Teaching Old Docs New Tricks: Changes in Medicine Mean Changes in Medical Education
In 1910, Abraham Flexner issued the Flexner Report, a devastating analysis of the state of medical education at the time. Abraham Flexner was an educator, not a physician; but he had studied the educational models of John Dewey, and he had a keen eye for what we would today call outcomes assessment. He immersed himself in the study of medical education that included a whirlwind tour of medical schools in the United States and Canada.

Flexner said that medical schools at the time, many of which were proprietary, for-profit ventures, were marked by "low admissions standards, poor laboratory facilities, and minimal exposure to clinical material" and that that they were "producing a surplus of poorly trained physicians." Even though his recommendations may have relied too heavily on the highly scientific German model of education which failed to link research with patient care,1 his report was hugely influential. It resulted in the closure of almost a third of existing medical schools, radical reform of the rest, and the end of for-profit proprietary medical schools.

Today there is no single person who is changing the face of medical education, and we are not suffering from lack of quality or consistency in training. Still, we face challenges as daunting as those Flexner faced a century ago. These challenges will require changes as radical as those he proposed.

For example, we are still working to close the gap between science and patient care that plagued medicine after Flexner. Daniel Sulmasy has pointed out that there is still a tendency to see the patient as an object of scientific investigation and to neglect spirituality and the transcendent. He proposes a new kind of clinic that will remedy this problem. Patient care also suffers from poor communication between caregivers and patients. Doctors don't always listen, and patients don't always understand. The problem is exacerbated by the sheer number of care providers. Primary care physicians, advance practice and nurse practitioners, hospitalists, specialists and new disciplines like hospice and palliative care make the need for excellent communication and continuity of care even more urgent than they were in the past.

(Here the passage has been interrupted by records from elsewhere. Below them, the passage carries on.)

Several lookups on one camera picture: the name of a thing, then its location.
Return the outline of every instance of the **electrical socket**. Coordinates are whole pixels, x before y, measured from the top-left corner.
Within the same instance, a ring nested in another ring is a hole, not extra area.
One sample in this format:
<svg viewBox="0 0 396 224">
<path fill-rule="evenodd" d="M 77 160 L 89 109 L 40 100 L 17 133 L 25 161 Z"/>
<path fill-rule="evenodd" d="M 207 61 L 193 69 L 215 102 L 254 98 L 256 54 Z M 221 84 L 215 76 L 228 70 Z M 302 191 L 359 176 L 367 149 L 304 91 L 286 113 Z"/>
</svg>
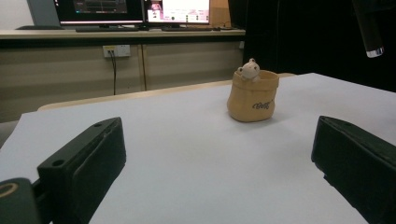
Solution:
<svg viewBox="0 0 396 224">
<path fill-rule="evenodd" d="M 131 57 L 131 47 L 129 45 L 103 46 L 105 58 L 110 58 L 110 51 L 113 50 L 115 57 Z"/>
</svg>

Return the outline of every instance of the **white wall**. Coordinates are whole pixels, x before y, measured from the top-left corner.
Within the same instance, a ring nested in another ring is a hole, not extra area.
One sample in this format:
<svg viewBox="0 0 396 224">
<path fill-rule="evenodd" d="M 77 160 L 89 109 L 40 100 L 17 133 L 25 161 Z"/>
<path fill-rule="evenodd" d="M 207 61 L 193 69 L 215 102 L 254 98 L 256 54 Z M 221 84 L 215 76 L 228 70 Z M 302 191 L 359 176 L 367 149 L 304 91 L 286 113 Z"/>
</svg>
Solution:
<svg viewBox="0 0 396 224">
<path fill-rule="evenodd" d="M 1 0 L 0 30 L 14 30 L 23 25 L 33 25 L 27 0 Z"/>
</svg>

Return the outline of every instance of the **white table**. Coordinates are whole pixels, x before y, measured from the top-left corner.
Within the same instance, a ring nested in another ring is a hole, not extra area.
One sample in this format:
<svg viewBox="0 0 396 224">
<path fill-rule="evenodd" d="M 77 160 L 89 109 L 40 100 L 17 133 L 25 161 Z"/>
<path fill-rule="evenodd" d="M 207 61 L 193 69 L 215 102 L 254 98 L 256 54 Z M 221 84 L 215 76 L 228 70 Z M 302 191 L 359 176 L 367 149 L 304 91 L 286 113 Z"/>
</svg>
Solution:
<svg viewBox="0 0 396 224">
<path fill-rule="evenodd" d="M 121 117 L 127 163 L 91 223 L 366 223 L 310 160 L 318 116 L 396 144 L 396 94 L 307 74 L 280 79 L 271 119 L 230 118 L 231 86 L 24 114 L 0 180 L 37 165 L 90 125 Z"/>
</svg>

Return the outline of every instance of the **keyboard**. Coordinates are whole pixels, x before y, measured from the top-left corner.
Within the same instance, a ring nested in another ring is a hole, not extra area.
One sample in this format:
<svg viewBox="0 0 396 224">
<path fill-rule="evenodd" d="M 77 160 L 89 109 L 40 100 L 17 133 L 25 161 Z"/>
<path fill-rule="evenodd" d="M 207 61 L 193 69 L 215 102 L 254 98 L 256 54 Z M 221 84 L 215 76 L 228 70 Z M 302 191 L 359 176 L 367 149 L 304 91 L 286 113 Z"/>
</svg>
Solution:
<svg viewBox="0 0 396 224">
<path fill-rule="evenodd" d="M 208 27 L 162 27 L 165 32 L 191 32 L 191 31 L 212 31 L 213 28 Z"/>
<path fill-rule="evenodd" d="M 77 33 L 86 33 L 86 32 L 137 32 L 139 28 L 137 27 L 126 27 L 126 28 L 76 28 Z"/>
</svg>

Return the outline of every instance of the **stuffed animal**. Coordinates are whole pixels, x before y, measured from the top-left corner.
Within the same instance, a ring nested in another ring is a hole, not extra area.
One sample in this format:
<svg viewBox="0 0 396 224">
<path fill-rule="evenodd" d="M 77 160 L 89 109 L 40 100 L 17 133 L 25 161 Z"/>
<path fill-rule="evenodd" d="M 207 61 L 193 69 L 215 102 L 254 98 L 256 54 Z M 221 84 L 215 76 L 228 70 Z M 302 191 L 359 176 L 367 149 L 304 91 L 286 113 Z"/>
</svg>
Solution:
<svg viewBox="0 0 396 224">
<path fill-rule="evenodd" d="M 260 79 L 260 67 L 254 59 L 250 59 L 243 67 L 239 67 L 238 72 L 242 75 L 243 79 L 251 79 L 253 82 Z"/>
</svg>

Another challenge is the shift from volume-based, pay-for-service system to a value-based system that stresses quality over quantity. Matt O'Connor has noted, "We care about the people and our goal is to keep them out of our clinics and hospitals — which means that we need to create the programs to do that."2

Big data has provided the information that led to the transformation from a volume-based, individual approach to a value-based approach that is based on prevention, health and community need. In his well-known article "Hot Spotters," Atul Gawande describes the case of Jeffrey Brenner, a family physician in Camden, New Jersey. After an encounter with a gunshot victim, Brenner started thinking about the link between hospital use and various social factors, including crime. He adopted the police department's "Compstat" model, which used data to focus police resources on high-crime neighborhoods. He made his own crime maps and correlated them with reams of admissions data from three local hospitals.

"'I'd just sit there and play with the data for hours,' he says. The more he played the more he found. For instance, he ran the data on the locations where ambulances picked up patients with fall injuries, and discovered that a single building in central Camden sent more people to the hospital with serious falls — 57 elderly in two years — than any other in the city, resulting in almost three million dollars in health-care bills. "It was just this amazing window into the health-care delivery system," he says.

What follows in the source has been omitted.